Alice est à la fois la sœur jumelle et le double inversé de l’héroïne de Blue Jasmine. L’épouse d’un homme riche qui mène une vie oisive et vaine. Un personnage purement allenien : son œuvre est peuplée de cette classe supérieure aux apparences impeccables, mais aux affres insupportables. Mais celle-ci aspire à autre chose, quelque chose de plus profond, de plus authentique.
Comme souvent chez Allen, son film est basé sur une idée forte et originale : la rencontre d’Alice avec un médecin chinois qui lui prescrit des herbes (« très légères, très naturelles ») aux effets pour le moins étranges : des herbes qui transforment cette grande timide en une allumeuse sans limite ; des herbes qui la rendent invisibles et lui permettent d’écouter ce que ses proches disent d’elles, fantasme éternel et dangereux ; des herbes qui poussent ceux qui les boivent à tomber amoureux d’elle ; ou encore des herbes qui font venir le fantôme de celui qu’elle aima avant de se marier.
Dans le rôle de l’amant disparu, apparition fantômatique, Alec Baldwin est particulièrement touchant. En quelques scènes seulement, il nous offre l’image de ce qu’Alice cache derrière ses apparences d’épouse discrète et dévouée : une passionnée refoulée, qui se ment à elle-même depuis vingt ans.
Alice est un film profondément original.
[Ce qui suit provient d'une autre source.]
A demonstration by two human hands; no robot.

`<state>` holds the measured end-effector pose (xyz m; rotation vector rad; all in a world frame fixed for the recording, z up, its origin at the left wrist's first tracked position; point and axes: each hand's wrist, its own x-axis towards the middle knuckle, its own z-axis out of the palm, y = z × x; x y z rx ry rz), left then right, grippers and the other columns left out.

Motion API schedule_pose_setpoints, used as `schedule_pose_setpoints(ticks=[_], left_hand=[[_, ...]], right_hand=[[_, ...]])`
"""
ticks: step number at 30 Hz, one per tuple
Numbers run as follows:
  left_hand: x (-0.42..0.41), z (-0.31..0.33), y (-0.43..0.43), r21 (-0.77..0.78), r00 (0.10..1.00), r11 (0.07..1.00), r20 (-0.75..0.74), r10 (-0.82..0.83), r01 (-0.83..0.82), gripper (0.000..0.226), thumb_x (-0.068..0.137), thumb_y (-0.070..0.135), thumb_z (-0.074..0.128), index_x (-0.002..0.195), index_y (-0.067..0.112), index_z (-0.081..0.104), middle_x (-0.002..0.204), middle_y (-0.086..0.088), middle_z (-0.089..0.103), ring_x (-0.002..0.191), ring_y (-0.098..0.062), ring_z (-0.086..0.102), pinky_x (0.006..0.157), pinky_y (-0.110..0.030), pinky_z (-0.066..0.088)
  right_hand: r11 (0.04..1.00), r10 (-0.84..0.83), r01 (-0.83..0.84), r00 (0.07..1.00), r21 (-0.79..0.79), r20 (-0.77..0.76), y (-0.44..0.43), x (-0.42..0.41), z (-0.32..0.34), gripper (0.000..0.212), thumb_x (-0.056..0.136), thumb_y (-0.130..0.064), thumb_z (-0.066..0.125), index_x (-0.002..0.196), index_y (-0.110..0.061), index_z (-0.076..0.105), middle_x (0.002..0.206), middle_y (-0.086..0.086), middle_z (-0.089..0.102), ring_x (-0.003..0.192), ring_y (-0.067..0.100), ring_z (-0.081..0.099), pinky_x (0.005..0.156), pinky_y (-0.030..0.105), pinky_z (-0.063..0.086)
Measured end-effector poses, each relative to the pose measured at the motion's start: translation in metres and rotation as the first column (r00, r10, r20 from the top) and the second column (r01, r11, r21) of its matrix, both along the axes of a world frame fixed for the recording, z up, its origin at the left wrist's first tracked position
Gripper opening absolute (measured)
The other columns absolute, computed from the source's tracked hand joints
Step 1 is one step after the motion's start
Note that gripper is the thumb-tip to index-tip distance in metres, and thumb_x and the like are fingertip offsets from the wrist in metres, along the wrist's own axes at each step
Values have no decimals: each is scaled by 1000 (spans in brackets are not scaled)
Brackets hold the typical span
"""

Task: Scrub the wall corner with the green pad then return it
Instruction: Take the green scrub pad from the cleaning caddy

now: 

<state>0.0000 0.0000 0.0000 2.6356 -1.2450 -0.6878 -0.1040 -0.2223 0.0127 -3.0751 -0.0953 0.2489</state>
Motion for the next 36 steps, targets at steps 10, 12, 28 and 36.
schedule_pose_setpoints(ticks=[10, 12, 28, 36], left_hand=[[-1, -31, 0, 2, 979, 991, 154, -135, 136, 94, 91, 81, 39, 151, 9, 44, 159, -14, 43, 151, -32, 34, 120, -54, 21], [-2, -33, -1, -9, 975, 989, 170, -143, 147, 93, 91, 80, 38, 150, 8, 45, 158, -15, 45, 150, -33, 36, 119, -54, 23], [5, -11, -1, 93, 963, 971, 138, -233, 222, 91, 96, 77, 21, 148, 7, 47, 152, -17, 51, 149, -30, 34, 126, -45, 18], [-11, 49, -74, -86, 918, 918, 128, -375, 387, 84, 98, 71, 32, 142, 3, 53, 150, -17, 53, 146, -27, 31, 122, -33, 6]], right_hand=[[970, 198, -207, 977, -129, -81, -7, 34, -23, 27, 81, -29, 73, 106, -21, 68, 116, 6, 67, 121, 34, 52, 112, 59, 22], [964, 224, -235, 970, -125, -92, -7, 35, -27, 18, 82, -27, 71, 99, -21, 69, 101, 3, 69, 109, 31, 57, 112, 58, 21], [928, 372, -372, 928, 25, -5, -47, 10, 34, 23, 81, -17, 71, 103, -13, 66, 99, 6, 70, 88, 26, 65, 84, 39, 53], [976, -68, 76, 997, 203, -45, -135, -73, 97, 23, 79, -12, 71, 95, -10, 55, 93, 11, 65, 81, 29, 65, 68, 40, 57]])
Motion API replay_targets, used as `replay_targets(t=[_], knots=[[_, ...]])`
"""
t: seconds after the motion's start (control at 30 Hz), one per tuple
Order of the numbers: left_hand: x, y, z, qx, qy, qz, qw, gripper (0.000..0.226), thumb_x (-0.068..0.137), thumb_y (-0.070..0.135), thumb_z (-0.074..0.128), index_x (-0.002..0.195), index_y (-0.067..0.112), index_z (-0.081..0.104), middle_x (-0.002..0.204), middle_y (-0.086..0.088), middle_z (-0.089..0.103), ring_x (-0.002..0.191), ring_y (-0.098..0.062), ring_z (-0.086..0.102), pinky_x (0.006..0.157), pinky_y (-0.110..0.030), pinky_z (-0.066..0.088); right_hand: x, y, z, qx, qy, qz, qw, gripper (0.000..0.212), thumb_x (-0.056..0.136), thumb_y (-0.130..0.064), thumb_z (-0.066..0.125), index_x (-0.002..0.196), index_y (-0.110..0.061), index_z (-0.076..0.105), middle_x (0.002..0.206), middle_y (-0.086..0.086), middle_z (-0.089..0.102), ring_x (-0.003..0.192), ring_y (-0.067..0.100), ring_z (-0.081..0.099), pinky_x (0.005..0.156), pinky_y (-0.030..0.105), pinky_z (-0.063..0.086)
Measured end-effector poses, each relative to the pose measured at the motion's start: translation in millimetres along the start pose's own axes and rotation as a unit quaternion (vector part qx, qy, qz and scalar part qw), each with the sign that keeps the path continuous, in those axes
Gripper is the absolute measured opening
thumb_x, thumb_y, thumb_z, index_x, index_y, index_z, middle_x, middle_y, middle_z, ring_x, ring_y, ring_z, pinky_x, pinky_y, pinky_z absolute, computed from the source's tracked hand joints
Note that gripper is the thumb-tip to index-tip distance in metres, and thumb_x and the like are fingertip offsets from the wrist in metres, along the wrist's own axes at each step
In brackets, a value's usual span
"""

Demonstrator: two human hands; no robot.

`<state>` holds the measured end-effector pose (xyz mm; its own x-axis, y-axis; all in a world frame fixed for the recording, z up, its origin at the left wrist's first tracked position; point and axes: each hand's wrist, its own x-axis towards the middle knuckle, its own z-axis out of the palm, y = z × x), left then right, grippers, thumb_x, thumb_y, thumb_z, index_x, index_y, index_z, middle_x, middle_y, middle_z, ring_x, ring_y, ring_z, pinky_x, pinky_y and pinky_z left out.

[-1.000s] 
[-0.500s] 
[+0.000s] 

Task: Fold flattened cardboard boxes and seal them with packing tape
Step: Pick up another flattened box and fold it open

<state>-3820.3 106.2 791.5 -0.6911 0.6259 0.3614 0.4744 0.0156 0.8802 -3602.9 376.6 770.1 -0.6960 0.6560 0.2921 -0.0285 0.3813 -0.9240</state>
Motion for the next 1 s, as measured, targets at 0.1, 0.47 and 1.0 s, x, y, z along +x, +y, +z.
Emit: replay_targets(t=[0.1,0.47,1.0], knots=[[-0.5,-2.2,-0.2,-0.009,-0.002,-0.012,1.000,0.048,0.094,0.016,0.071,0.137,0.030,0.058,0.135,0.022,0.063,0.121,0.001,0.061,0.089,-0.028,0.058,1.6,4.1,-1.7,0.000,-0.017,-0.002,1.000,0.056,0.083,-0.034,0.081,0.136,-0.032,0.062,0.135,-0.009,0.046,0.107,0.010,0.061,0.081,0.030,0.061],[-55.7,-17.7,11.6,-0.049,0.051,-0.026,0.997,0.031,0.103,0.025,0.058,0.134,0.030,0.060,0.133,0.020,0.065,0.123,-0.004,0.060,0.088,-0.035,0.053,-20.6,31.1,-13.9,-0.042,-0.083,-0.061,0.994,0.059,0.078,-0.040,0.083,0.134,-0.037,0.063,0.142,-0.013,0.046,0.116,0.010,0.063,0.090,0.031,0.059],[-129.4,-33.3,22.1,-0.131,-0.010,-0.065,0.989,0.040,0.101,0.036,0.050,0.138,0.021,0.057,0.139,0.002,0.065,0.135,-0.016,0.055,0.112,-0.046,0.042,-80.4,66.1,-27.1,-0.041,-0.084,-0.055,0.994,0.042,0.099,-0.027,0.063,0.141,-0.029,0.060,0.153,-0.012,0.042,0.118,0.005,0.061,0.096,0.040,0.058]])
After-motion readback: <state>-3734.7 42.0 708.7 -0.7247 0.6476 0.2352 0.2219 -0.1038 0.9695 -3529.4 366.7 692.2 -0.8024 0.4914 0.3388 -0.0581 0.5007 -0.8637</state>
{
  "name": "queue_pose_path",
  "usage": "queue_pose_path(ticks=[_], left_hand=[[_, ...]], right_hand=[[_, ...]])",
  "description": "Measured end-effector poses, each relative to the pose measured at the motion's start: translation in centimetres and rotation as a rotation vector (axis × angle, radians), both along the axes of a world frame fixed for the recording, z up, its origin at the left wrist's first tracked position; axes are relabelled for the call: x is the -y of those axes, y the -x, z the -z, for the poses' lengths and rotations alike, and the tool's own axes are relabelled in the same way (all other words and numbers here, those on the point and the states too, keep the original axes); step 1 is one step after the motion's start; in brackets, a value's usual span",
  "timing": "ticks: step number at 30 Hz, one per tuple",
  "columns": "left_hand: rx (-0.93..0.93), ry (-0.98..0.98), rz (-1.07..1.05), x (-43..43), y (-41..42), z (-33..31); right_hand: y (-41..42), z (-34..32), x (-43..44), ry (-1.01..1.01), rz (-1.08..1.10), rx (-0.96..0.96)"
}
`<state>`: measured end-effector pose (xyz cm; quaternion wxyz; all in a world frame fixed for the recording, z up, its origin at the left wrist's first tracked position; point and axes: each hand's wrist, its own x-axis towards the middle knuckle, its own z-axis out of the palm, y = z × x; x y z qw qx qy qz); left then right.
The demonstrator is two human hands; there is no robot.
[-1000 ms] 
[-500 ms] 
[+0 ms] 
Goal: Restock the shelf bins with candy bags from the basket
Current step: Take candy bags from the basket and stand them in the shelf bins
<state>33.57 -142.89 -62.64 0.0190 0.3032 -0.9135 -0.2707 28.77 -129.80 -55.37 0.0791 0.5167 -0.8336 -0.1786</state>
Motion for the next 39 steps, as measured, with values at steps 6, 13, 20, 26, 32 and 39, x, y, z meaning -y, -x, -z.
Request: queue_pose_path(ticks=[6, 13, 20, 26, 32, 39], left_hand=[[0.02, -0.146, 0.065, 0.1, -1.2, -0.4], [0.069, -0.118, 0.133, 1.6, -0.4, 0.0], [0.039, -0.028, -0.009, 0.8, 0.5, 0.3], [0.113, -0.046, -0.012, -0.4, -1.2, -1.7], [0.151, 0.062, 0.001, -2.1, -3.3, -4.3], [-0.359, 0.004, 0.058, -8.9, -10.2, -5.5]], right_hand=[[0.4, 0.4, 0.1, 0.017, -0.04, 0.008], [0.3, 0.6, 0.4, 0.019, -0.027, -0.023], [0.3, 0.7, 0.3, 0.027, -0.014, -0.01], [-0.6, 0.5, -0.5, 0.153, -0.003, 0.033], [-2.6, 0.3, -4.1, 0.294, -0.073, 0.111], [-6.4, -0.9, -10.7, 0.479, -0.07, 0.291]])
Il aborde pourtant des thèmes que l’on retrouve dans la plupart des films de Woody Allen : la difficulté de former un couple, ou de vivre ensemble, et le besoin d’être en accord avec ce que l’on est au fond de soi.
Personnage magnifique parce qu’on la voit se révéler peu à peu à elle-même, Alice est en quelque sorte la synthèse de tout ce que Mia Farrow a joué jusqu’à présent sous la direction de Woody Allen. Avec ce film, le cinéaste ne nous offre pas seulement une belle leçon de cinéma. Il nous fait cadeau d’une magnifique leçon de vie.